● **What you need to do**: Give the lines below again, exactly as they stand, and leave out the images.

Information provided below:

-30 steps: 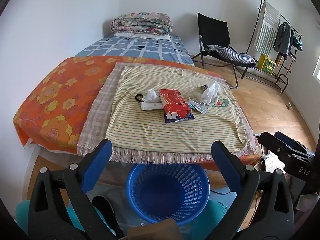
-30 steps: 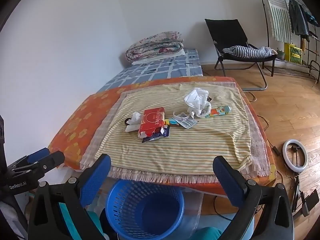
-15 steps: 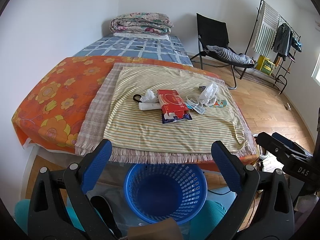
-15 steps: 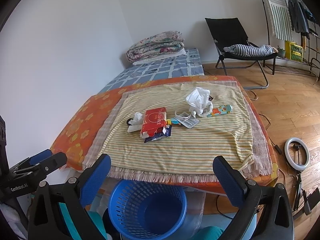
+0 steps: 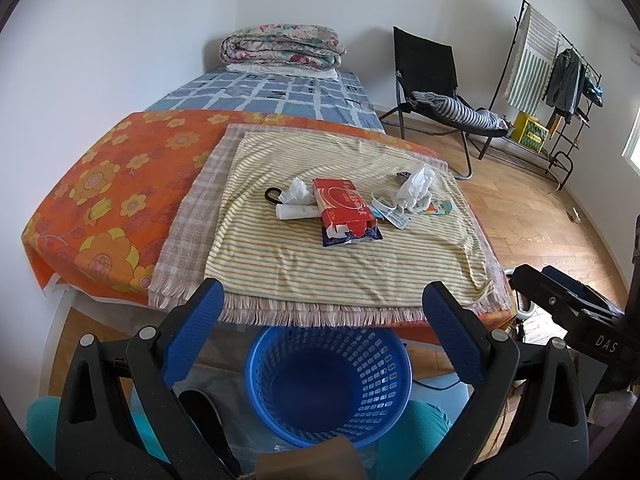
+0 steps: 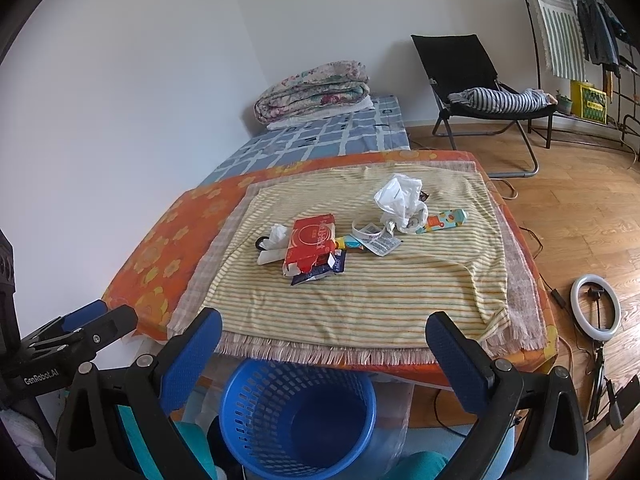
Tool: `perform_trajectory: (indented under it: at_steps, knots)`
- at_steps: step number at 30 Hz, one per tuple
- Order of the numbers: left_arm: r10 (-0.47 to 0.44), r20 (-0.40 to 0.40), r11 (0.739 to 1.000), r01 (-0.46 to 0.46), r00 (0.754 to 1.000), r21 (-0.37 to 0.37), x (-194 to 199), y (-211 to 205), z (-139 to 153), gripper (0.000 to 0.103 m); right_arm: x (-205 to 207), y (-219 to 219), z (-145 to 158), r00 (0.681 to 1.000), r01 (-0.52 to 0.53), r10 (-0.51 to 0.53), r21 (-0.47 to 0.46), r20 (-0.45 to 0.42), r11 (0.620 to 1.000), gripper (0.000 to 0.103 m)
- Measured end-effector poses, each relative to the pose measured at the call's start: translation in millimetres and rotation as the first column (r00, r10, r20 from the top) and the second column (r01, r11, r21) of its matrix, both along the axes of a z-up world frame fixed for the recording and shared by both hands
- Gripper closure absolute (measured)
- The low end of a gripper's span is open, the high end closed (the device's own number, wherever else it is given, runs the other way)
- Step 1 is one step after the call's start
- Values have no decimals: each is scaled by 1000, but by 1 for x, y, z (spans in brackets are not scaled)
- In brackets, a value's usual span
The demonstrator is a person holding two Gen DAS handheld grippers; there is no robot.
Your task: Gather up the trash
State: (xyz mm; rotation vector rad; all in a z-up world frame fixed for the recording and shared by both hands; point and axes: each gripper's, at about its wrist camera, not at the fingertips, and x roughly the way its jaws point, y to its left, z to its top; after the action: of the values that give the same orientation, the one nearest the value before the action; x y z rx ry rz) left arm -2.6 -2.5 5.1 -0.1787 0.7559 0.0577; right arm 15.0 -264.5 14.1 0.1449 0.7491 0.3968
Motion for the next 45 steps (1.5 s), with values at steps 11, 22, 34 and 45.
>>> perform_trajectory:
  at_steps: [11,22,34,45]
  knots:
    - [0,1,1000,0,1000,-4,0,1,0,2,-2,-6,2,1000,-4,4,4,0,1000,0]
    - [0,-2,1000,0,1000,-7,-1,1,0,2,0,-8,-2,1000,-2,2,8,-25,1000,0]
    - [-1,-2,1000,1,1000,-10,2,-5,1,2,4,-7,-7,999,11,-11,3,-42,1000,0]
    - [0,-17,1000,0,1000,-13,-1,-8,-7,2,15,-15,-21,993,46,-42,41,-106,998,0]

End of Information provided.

● **Completed task**:
-30 steps: 
-30 steps: 
-15 steps: 
-15 steps: 
+0 steps: 
+0 steps: 
Tool: `perform_trajectory: (indented under it: at_steps, knots)`
- at_steps: step number at 30 Hz, one per tuple
- Order of the numbers: left_arm: r10 (-0.47 to 0.44), r20 (-0.40 to 0.40), r11 (0.739 to 1.000), r01 (-0.46 to 0.46), r00 (0.754 to 1.000), r21 (-0.37 to 0.37), x (-194 to 199), y (-211 to 205), z (-139 to 153), gripper (0.000 to 0.103 m); right_arm: x (-205 to 207), y (-219 to 219), z (-145 to 158), r00 (0.681 to 1.000), r01 (-0.52 to 0.53), r10 (-0.51 to 0.53), r21 (-0.47 to 0.46), r20 (-0.45 to 0.42), r11 (0.620 to 1.000), gripper (0.000 to 0.103 m)
- Measured end-effector poses, each relative to the pose measured at the call's start: translation in millimetres and rotation as the first column (r00, r10, r20 from the top) and the second column (r01, r11, r21) of its matrix, both along the axes of a z-up world frame fixed for the recording and shared by both hands
- Gripper closure absolute (measured)
- The low end of a gripper's span is open, the high end closed (the device's own number, wherever else it is given, runs the other way)
- Step 1 is one step after the call's start
- Values have no decimals: each is scaled by 1000, but by 1 for x, y, z (spans in brackets are not scaled)
- In brackets, a value's usual span
The demonstrator is a person holding two Gen DAS handheld grippers; there is no robot.
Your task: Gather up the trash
State: (xyz mm; rotation vector rad; all in a z-up world frame fixed for the recording and shared by both hands; point and axes: each gripper's, at about its wrist camera, not at the fingertips, and x roughly the way its jaws point, y to its left, z to its top; after the action: of the values that give the same orientation, the one nearest the value before the action; x y z rx ry rz) left arm -2.6 -2.5 5.1 -0.1787 0.7559 0.0577; right arm 15.0 -264.5 14.1 0.1449 0.7491 0.3968
Motion for the next 45 steps (1.5 s), with values at steps 11, 22, 34 and 45.
>>> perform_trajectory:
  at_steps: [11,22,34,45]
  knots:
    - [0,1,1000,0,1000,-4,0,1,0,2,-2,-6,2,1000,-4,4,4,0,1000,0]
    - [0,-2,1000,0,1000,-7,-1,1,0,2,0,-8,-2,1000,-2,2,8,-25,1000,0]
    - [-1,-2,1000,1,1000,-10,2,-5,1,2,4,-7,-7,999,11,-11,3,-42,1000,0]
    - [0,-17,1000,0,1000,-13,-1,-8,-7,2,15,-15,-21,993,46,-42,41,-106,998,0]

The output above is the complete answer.